Japanese automotive manufacturer

5ZIGEN International Inc. (5ZIGENインターナショナル株式会社, Go ZIGEN Intānashonaru Kabushiki-gaisha) is a Japanese automotive manufacturer which produces wheel parts, exhaust systems, which mostly involved in the motorsport industry. The company also runs a racing team, Team 5ZIGEN

==Company's history==
5ZIGEN was founded in February 1987, starting out by developing sports mufflers. Following that, the company expanded into motorsport related parts, developing wheel rims, suspensions, etc.

==Racing team's history==
5ZIGEN then expanded into racing in 1989, as the company built a racing team named "Team 5ZIGEN". They first competed in the Regional Championship Suzuka RS Race. In 1991, the team competed in the Japanese Formula 3 Championship. For 1992, they competed in Japanese Touring Car Championship. Team 5ZIGEN then participated in the All-Japan Formula 3000 in 1993 with Ad Racing Team Co. Ltd., using a Lola Mugen Honda, with Minoru Tanaka as the driver, but in the following season the team ran independently, with Thomas Danielsson as their driver. For 1997, the team started to get involved in Japan Grand Touring Car Championship. They raced with Toyota Supra as Eiichi Tajima, and Marc Goossens drove the car. The pair won on the last race of the season, and finished in 8th in the standings.

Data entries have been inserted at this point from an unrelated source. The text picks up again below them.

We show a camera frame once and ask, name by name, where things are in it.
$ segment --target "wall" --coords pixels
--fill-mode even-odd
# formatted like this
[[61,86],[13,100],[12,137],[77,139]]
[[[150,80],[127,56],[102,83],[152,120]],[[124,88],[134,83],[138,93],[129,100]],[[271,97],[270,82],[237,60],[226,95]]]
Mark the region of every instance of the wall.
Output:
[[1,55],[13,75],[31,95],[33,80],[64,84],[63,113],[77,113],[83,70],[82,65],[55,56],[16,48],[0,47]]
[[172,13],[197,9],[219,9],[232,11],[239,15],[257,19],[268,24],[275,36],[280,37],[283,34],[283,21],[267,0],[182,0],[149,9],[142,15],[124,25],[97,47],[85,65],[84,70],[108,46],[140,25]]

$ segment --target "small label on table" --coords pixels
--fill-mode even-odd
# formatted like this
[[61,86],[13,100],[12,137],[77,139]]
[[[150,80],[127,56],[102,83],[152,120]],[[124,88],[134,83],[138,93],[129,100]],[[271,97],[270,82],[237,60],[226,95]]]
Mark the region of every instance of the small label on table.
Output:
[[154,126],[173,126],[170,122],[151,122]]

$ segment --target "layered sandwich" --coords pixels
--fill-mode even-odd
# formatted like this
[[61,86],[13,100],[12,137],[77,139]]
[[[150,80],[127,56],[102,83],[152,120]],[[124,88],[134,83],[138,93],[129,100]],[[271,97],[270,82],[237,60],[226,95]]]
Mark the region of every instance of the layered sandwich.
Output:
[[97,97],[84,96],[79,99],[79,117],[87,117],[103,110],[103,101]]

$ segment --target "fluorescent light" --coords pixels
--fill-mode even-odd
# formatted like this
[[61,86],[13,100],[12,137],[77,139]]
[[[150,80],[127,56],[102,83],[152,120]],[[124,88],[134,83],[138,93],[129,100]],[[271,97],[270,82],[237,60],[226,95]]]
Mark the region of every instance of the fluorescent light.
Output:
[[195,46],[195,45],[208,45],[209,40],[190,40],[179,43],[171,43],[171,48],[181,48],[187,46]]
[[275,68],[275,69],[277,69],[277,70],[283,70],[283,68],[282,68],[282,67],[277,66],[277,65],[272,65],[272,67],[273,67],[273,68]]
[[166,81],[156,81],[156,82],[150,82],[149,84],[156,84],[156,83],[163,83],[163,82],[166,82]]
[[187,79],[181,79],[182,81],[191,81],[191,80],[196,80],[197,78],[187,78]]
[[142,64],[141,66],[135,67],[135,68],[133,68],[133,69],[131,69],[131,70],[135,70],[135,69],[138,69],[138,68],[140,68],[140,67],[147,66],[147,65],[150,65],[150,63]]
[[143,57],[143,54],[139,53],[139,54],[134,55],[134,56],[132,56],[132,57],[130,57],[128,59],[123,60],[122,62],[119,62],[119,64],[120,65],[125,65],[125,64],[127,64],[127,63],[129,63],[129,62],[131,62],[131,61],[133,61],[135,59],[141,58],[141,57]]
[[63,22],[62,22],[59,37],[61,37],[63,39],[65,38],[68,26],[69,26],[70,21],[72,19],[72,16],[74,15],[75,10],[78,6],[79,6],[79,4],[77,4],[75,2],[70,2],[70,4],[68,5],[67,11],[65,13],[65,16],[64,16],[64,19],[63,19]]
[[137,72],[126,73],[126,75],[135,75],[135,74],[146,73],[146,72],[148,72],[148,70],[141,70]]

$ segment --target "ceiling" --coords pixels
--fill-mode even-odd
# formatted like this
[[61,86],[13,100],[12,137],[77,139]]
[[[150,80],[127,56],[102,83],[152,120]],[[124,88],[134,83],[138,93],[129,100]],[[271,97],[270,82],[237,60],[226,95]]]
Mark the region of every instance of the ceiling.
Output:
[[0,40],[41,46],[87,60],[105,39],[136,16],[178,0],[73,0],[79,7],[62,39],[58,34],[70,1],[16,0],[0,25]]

In 2003 the elected to focus on the maintenance of teams competing in Super GT, and other local Japanese series. In 2008, the team stopped racing under the "Team 5ZIGEN" banner, as they elected to focus more on running other teams' operational technical cooperation in various categories, including Super GT GT300.

Team 5ZIGEN returned racing the brand in 2020, competing in the Super Taikyu Series. They race in the ST-Z Class with a Mercedes-AMG GT4. In Super Taikyu Series, Ryuichiro Otsuka, Kakunoshin Ohta, and Toshihiro Kaneishi won the Super Taikyu ST-Z title. The team changed their car to Nissan GT-R Nismo GT3 as they moved to the ST-X class. Shintaro Kawabata, "Hirobon", Hiromasa Kitano, and Yu Kanamaru competed for the first round and sixth round. The team are currently focusing on the GT World Challenge Asia four-round Fanatec Japan Cup for 2023, as Shintaro Kawabata, and "Hirobon" compete with the same Nissan they race in Super Taikyu. The team continued to compete in the GT World Challenge Asia, this time doing the full calendar with Yu Kanamaru and "Hirobon". They won in the second race at Buriram in the Silver Am Class. The team also entered in the F4 Japanese Championship, with Motohiro Kotani as their Independent class driver.